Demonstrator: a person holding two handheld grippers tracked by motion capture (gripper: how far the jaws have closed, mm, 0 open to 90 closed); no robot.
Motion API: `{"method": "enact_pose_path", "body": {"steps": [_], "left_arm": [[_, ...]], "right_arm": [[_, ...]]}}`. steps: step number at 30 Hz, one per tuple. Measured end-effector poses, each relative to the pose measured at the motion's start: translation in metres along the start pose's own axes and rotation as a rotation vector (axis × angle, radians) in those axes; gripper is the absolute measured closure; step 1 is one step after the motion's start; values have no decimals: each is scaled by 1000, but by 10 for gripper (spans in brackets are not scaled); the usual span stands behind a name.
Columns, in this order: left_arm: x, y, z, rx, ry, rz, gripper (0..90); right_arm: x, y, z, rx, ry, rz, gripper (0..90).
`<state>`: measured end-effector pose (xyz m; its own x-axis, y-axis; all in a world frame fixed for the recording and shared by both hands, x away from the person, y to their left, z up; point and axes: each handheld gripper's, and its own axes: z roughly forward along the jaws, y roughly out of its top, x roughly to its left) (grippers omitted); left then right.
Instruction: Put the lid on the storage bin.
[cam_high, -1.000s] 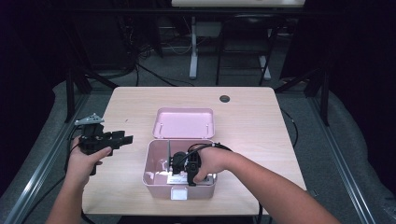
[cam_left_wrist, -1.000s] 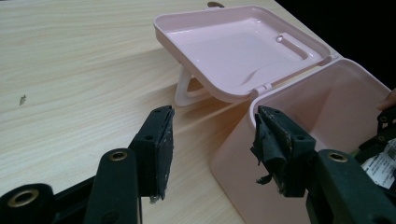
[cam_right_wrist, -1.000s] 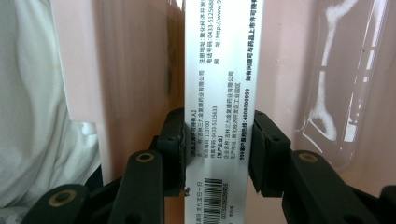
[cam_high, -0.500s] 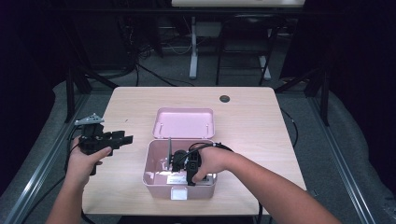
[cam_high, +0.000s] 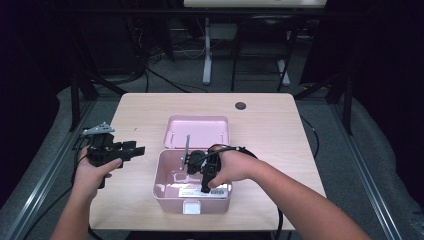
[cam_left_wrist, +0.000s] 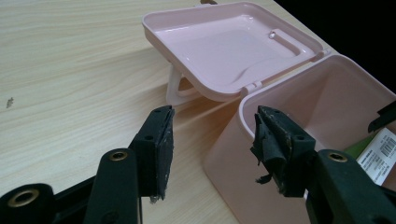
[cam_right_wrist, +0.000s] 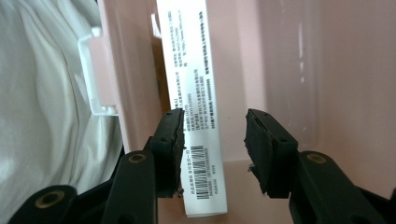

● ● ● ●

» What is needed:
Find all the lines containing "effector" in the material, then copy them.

» Response box:
Motion API: `{"method": "enact_pose_path", "body": {"steps": [_], "left_arm": [[_, ...]], "right_arm": [[_, ...]]}}`. steps: step number at 30 Hz, one per tuple. Measured end-effector poses, each relative to the pose measured at the motion's start: translation in metres along the start pose's own axes and rotation as a rotation vector (axis × angle, radians) in those axes; gripper is the absolute measured closure; step 1 is one step after the motion's start; values have no decimals: each is scaled by 1000, but by 10 for gripper (spans in brackets are not scaled); the usual span stands behind a name.
`<state>`: measured end-effector pose (xyz m; its own x-axis, y-axis; all in a world frame fixed for the recording and shared by both hands, x away from the person, y to their left, z up; point and axes: each handheld gripper's, and its own axes: z roughly forward along the jaws, y roughly out of its top, x roughly to its left) (grippers omitted); left then right.

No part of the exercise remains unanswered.